IMMOBILIER. En clôture du congrès de la Fédération nationale de l'immobilier (Fnaim), son président Jean-Marc Torrollion a appelé l'État à de la "transparence" sur la fiscalité, en référence à la taxe foncière notamment, et demandé que tous travaux de rénovation ou de réhabilitation soient extraits des bases de calcul fiscal.

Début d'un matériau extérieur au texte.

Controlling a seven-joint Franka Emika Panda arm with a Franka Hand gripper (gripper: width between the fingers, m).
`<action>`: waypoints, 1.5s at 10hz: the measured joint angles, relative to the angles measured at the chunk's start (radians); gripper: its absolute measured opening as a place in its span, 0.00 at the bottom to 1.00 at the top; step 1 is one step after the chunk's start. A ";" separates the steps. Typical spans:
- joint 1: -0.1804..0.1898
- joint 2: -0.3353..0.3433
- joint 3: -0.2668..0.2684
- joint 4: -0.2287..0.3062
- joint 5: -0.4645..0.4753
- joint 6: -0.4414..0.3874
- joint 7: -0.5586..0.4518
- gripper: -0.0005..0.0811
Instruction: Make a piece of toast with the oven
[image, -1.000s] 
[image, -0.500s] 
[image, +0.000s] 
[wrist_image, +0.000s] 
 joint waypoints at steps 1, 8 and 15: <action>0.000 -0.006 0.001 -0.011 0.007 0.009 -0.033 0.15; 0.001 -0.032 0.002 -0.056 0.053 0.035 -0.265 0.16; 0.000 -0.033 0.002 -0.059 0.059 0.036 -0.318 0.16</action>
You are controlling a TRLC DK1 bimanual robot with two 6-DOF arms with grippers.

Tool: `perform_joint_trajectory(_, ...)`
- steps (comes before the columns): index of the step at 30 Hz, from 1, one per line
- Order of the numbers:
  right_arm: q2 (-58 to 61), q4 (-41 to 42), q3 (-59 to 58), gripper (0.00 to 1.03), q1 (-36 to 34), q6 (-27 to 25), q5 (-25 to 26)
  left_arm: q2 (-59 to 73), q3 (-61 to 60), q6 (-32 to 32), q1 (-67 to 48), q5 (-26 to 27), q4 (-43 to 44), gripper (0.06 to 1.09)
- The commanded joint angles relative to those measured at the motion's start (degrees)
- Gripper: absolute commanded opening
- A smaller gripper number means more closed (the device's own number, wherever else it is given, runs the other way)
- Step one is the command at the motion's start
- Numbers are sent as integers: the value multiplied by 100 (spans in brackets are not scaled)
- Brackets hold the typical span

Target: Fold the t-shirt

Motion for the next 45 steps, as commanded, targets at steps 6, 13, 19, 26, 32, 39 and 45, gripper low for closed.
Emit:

Après le bilan d'une année 2019 "d'une intense diversité", il était l'heure pour la Fnaim de dérouler son plan d'action pour l'année prochaine. Le 25 novembre, Jean-Marc Torrollion, président de la Fnaim avait déjà présenté quelques angles d'attaque contre le rapport du député Mickaël Nogal, "Louer en confiance", qui devrait déboucher d'ici la fin de l'année sur une proposition de loi.

 

Ce mardi, face au ministre du Logement Julien Denormandie, le président de la Fnaim a plutôt lancé un appel vers plus de "transparence" fiscale et d'un plus grand soutien aux propriétaires bailleurs réalisant des travaux pour faire sortir un logement de l'indécence ou de la précarité énergétique.

 

"Je souhaiterais que l'État prenne l'engagement de la transparence pour que nos contribuables sachent ce que leur impôt finance (...) et que, si l'on fait des travaux pour une rénovation énergétique ou sortir de l'indécence, qu'ils ne soient pas inclus dans le calcul des bases fiscales", a-t-il exhorté. Jean-Marc Torrollion fait plus particulièrement référence aux taxes foncières qui ont connu une croissance fulgurante au cours des 10 dernières années.

 

Plafonnement des honoraires pour les opérations Pinel

 

La Fnaim envisage également de revenir sur certaines mesures qui desservent la profession selon elle, notamment le plafonnement des honoraires des intermédiaires lors de l'acquisition d'un logement sous dispositif Pinel, qui est fixé aujourd'hui à 10% du prix de revient du bien. "Je veux également rouvrir le sujet des honoraires de location en zones tendues et à Paris sur les logements de petite surface", a ajouté Jean-Marc Torrollion, disant s'appuyer sur le droit européen, avec l'ouverture récente "d'une correspondance à Bruxelles".

 

De son côté, le ministre du Logement a détaillé sa feuille de route auprès des professionnels: la mise en œuvre totale de la loi Elan sur la protection du statut d'agent immobilier, la dénonciation de marchands de sommeil, l'amplification du bail-mobilité ou le lancement du bail numérique. S'estimant "pas assez en prise" avec certains dispositifs nationaux comme Action cœur de ville, les financements de l'Anah ou la garantie Visale, Jean-Marc Torrollion a assuré que cette acculturation ferait également partie des objectifs de la fédération pour l'année 2020.

 

Comme l'avait indiqué la veille le président de la Fnaim, Julien Denormandie entend également corriger la suppression du plan pluriannuel de travaux figurant dans l'ordonnance préfigurant la réforme du droit de la copropriété. "C'est un élément indispensable à la bonne gestion des copropriétés (...) nous allons faire en sorte qu'il soit ajouté dans le projet de loi de ratification pour qu'il soit remis le plus rapidement possible", a rassuré le ministre du Logement.